Par conséquent, la prestation de Pokuhulakon Witsehkehsu peut être comprise comme un acte de résistance politique et identitaire : politique, dans le sens où elle rappelle, lors d’un discours adressé aux Néo-Brunswickois, que les peuples autochtones habitant ces terres sont présents et forts et qu’ils font partie de la vie politique de la province; identitaire, dans le sens où la prestation a donné aux musiciennes une plateforme pour s’exprimer en tant que femmes, en tant qu’Autochtones et en tant que Wolastoqiyik du Nouveau-Brunswick. En battant du tambour à un événement aussi public et important, ces femmes autochtones ont démontré une résistance face aux divisions genrées qui les restreignent à une position plus « en coulisse », en plus de résister politiquement à l’État canadien, qui a notamment invisibilisé leur peuple pendant si longtemps.
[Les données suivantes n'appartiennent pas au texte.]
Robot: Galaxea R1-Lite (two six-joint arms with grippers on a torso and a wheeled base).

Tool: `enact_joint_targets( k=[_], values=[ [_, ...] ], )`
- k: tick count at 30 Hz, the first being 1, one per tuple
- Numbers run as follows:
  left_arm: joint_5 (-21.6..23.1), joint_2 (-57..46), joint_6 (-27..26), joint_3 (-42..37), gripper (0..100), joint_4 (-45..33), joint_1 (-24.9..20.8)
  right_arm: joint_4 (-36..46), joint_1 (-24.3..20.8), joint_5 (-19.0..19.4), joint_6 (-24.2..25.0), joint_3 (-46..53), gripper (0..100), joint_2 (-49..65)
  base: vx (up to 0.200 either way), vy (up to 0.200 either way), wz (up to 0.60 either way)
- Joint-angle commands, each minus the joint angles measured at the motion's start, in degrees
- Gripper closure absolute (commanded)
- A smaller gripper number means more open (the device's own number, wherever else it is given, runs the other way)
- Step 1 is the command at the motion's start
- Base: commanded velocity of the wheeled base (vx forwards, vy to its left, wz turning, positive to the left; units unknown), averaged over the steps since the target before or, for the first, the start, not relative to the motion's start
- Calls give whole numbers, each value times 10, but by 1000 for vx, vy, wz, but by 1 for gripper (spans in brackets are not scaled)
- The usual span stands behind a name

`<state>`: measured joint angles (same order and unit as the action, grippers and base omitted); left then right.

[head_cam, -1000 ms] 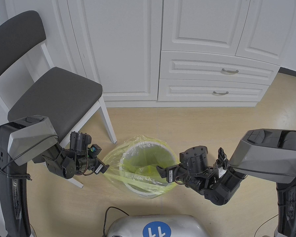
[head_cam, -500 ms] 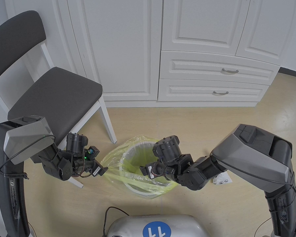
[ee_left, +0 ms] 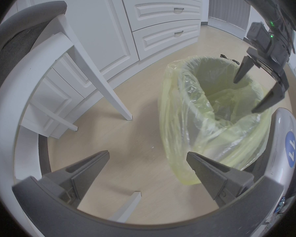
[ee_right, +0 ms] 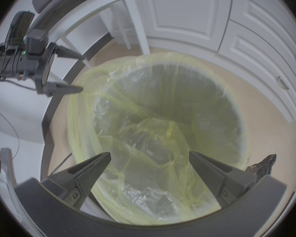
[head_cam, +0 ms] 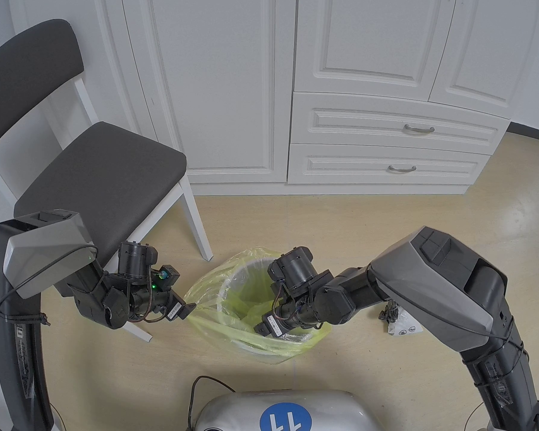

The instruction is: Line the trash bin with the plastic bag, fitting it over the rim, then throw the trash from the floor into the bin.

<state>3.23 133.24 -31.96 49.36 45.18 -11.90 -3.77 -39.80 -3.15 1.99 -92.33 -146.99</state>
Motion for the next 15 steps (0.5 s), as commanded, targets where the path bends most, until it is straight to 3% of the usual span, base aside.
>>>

Cette prestation peut aussi représenter un acte d’affirmation culturelle dans le sens où, en transformant une pratique qui est normalement réservée aux hommes, ces femmes démontrent non seulement que la tradition existe toujours, mais qu’elle a également été adaptée à la contemporanéité. En se produisant le 26 janvier 2017 au Fredericton Convention Centre, le groupe Pokuhulakon Witsehkehsu s’est (ré)approprié son histoire; cette manifestation représente en soi une démarche de guérison de même qu’une occasion de raconter l’histoire de leur peuple au reste du monde et d’affirmer que leur culture est bel et bien toujours présente. Autrement dit, en pratiquant le tambour à main, ces femmes autochtones

[…] cherchent à s’émanciper des dominations de la société en valorisant ce qui leur est propre, soit leur identité, leurs pratiques et héritages culturels, leur langue, leur territoire ancestral, en se définissant par [elles]-mêmes et pour [elles]-mêmes.

Delamour 2019 : 806

Sous cet angle, la prestation de Pokuhulakon Witsehkehsu peut en effet être un acte de résurgence autochtone. Toutefois, il est important de nuancer et de garder en perspective que la place publique offerte aux Autochtones demeure limitée. Cette place est d’ailleurs souvent réduite au divertissement ou au protocolaire où, par exemple, des artistes autochtones présenteront leurs prestations musicales avant un événement politique important, mais très rarement ceux-ci auront une place au sein même de l’événement. Il est ainsi légitime de se questionner si les Autochtones ont même été mentionnés à juste titre dans le discours sur l’état de la province du Nouveau-Brunswick de 2017. Il serait alors plus réaliste, dans ce cas-ci du moins, de parler d’une place limitée offerte à la résurgence autochtone.

Conclusion

À première vue, la prestation de Pokuhulakon Witsehkehsu au discours de l’état de la province du Nouveau-Brunswick de 2017 peut sembler banale. Toutefois, en effectuant un pas de recul et une analyse plus profonde du contexte, il est possible de concevoir cette prestation comme une forme de résurgence eu égard à son caractère militant. Cela suppose que l’on doit tenir compte, entre autres choses, de la place limitée qui est laissée aux Autochtones sur la scène publique en plus de leur faible visibilité médiatique, ce qui a pour conséquence de limiter la portée de cet acte de résistance et d’affirmation culturelle. Malgré tout, à travers cette pratique musicale, ces femmes autochtones résistent aux ravages du colonialisme et aux conditions restreignantes qui sont attribuées à leur sexe, en plus de contribuer à instaurer un certain retour de balancier et l’établissement d’une relation d’égal à égal entre les Autochtones et les allochtones. Justement, Ed Doherty, ministre de Service Nouveau-Brunswick et également ministre responsable des Affaires autochtones, a affirmé que : « [la prestation] nous a tous transmis le message qu’il fallait prendre conscience de ce que nous pouvons réaliser ensemble pour les bienfaits de notre province » (gouvernement du Nouveau-Brunswick 2017). Soutenir les femmes autochtones à prendre part à la pratique du tambour, c’est encourager des transformations sociales et culturelles qui facilitent le maintien et la transmission des traditions, tout en encourageant les Autochtones, les gouvernements provinciaux et le Canada à faire un pas de plus dans le processus de (ré)conciliation. Mais pour aller plus loin dans cette voie, il sera nécessaire d’élargir la place publique offerte aux Autochtones pour être vus, entendus et reconnus hors de la sphère du divertissement.